◆ Activity: In the data that follows, find each line containing "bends" and copy it.

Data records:
[Start of section]
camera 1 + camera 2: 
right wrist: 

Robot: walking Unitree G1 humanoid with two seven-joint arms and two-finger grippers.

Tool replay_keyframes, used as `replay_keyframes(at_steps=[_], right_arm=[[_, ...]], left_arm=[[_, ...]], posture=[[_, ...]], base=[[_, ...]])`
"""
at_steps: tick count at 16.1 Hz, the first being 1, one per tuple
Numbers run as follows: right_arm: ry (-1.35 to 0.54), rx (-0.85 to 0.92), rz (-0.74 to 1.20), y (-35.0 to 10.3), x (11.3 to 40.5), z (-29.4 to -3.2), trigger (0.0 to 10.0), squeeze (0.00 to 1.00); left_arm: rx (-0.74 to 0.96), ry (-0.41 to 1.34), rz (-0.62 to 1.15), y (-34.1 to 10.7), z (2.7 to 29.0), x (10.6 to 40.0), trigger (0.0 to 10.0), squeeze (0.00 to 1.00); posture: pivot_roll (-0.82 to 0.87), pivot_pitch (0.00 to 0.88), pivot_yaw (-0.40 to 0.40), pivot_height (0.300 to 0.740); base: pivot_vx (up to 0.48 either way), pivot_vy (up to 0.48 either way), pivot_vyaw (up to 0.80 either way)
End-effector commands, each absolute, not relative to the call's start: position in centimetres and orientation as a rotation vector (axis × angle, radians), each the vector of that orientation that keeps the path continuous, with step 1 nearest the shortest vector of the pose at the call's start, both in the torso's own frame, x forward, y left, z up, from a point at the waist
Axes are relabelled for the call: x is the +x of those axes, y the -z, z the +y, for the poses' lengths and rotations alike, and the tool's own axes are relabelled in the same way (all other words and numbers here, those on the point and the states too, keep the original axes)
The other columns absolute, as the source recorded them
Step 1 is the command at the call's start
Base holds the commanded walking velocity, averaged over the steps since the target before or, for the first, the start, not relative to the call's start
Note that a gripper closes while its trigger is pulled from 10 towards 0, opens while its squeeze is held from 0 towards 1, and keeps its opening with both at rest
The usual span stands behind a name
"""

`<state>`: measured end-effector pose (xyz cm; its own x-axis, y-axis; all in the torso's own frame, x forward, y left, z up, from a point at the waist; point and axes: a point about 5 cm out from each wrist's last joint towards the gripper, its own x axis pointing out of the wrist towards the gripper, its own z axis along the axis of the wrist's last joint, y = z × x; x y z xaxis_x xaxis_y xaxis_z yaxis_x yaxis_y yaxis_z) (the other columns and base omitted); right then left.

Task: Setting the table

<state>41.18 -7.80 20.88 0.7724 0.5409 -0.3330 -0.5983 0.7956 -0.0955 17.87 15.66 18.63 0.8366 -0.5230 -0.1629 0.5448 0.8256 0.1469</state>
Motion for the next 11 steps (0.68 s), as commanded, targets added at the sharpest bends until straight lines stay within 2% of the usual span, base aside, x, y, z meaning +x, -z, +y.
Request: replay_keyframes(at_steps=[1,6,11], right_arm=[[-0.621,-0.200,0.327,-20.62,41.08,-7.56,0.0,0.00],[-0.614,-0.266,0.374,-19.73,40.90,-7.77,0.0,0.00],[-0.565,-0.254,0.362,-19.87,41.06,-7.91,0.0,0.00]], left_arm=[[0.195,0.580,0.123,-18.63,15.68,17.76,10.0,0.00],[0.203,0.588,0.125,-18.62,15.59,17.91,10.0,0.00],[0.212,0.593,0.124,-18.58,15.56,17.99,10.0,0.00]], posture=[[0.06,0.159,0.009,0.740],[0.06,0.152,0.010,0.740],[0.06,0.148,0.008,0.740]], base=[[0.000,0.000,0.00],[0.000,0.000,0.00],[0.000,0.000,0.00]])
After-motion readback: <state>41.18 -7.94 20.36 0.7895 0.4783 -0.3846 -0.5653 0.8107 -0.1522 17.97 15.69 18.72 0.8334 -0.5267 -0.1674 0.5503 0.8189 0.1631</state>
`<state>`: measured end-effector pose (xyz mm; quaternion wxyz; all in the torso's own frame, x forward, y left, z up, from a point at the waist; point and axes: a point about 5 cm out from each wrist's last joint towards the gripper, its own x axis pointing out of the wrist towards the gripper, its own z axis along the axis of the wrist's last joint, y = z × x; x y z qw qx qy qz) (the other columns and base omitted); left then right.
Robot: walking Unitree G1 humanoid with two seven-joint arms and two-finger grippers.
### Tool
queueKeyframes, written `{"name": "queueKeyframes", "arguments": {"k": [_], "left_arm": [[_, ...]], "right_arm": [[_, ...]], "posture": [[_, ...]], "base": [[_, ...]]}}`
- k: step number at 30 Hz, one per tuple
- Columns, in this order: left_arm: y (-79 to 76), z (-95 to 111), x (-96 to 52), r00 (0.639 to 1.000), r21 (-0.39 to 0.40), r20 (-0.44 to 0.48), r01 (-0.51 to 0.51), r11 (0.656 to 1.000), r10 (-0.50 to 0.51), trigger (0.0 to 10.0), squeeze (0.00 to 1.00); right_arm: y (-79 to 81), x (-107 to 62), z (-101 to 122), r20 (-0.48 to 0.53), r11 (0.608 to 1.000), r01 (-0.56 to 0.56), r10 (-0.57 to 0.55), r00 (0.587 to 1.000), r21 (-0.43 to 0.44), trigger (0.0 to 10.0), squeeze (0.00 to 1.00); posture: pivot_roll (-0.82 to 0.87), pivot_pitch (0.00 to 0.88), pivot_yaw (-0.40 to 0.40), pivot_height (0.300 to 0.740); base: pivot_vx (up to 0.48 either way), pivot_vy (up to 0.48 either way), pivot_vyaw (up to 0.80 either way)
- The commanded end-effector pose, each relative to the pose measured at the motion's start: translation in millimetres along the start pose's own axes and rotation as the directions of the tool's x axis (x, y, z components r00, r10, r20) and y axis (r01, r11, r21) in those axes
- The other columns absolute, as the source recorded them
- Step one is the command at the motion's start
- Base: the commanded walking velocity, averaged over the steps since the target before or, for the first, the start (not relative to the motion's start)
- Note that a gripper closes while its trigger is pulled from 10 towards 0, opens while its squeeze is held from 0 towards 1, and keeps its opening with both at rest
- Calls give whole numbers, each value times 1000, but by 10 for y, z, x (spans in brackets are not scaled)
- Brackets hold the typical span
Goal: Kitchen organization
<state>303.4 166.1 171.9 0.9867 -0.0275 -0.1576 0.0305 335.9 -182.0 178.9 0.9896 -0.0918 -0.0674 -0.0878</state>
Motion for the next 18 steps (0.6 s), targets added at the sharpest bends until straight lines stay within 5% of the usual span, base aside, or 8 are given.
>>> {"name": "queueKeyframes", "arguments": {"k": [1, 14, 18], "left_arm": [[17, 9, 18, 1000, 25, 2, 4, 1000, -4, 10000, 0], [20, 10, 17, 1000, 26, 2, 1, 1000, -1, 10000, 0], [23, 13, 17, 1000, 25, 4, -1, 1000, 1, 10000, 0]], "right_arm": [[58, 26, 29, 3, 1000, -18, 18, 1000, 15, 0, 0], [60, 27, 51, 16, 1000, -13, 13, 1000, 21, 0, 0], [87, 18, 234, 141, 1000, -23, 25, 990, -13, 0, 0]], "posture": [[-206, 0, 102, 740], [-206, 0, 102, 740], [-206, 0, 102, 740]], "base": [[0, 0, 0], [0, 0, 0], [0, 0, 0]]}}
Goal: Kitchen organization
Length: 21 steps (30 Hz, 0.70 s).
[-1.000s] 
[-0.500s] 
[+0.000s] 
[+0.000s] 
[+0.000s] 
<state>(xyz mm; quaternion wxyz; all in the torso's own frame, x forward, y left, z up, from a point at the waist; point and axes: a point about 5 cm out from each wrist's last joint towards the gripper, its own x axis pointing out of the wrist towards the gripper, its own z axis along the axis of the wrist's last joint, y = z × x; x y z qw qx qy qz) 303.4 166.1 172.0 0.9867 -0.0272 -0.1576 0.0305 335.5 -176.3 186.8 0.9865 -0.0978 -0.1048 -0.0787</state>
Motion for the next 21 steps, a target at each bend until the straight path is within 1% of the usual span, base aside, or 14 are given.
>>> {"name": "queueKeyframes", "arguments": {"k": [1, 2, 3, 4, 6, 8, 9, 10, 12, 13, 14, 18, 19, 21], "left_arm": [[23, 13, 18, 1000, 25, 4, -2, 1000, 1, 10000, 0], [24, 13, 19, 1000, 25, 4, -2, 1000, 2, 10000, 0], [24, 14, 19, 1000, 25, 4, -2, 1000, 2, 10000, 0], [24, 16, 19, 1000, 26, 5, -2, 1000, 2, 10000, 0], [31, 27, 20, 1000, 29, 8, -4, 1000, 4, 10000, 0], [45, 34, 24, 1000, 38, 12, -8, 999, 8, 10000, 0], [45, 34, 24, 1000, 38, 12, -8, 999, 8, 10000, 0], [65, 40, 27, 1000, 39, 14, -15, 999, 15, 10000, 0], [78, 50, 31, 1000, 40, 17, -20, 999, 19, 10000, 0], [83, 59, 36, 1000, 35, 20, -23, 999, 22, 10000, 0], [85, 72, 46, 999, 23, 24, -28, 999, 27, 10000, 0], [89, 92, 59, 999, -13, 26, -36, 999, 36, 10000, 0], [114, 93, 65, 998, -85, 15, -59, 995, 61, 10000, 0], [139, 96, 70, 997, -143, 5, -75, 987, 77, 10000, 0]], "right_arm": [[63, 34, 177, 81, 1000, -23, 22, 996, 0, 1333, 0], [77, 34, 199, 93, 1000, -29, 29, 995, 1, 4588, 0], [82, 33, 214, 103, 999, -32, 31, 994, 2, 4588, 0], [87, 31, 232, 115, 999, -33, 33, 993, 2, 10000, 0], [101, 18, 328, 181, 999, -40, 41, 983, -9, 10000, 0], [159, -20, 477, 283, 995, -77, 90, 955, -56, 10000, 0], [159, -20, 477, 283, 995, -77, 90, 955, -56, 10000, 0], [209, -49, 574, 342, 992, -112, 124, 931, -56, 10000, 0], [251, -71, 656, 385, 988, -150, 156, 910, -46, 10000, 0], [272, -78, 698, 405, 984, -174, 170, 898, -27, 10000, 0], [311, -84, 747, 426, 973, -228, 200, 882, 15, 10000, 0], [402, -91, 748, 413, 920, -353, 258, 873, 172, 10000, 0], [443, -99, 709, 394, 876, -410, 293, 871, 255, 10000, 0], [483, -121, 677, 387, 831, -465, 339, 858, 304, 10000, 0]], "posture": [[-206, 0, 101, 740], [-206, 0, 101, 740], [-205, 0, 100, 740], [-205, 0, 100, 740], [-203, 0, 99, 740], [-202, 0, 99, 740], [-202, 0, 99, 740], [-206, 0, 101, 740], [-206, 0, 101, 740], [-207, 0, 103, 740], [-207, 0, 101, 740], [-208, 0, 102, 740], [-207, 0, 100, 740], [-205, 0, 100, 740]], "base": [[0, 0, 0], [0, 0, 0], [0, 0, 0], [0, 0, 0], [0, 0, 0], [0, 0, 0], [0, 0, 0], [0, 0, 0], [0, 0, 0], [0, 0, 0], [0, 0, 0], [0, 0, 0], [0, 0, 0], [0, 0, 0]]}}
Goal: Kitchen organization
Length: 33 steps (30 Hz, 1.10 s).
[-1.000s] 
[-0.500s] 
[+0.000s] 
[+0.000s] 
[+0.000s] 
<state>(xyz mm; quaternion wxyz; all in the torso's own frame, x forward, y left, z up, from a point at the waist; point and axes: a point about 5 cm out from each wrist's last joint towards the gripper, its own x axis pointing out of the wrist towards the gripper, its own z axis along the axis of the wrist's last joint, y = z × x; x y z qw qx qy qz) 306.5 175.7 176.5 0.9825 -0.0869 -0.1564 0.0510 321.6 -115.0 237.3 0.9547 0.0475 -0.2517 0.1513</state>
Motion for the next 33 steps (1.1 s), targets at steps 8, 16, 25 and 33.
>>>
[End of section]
◆ Answer to the problem:
Motion for the next 11 steps (0.68 s), as commanded, targets added at the sharpest bends until straight lines stay within 2% of the usual span, base aside, x, y, z meaning +x, -z, +y.
Motion for the next 18 steps (0.6 s), targets added at the sharpest bends until straight lines stay within 5% of the usual span, base aside, or 8 are given.

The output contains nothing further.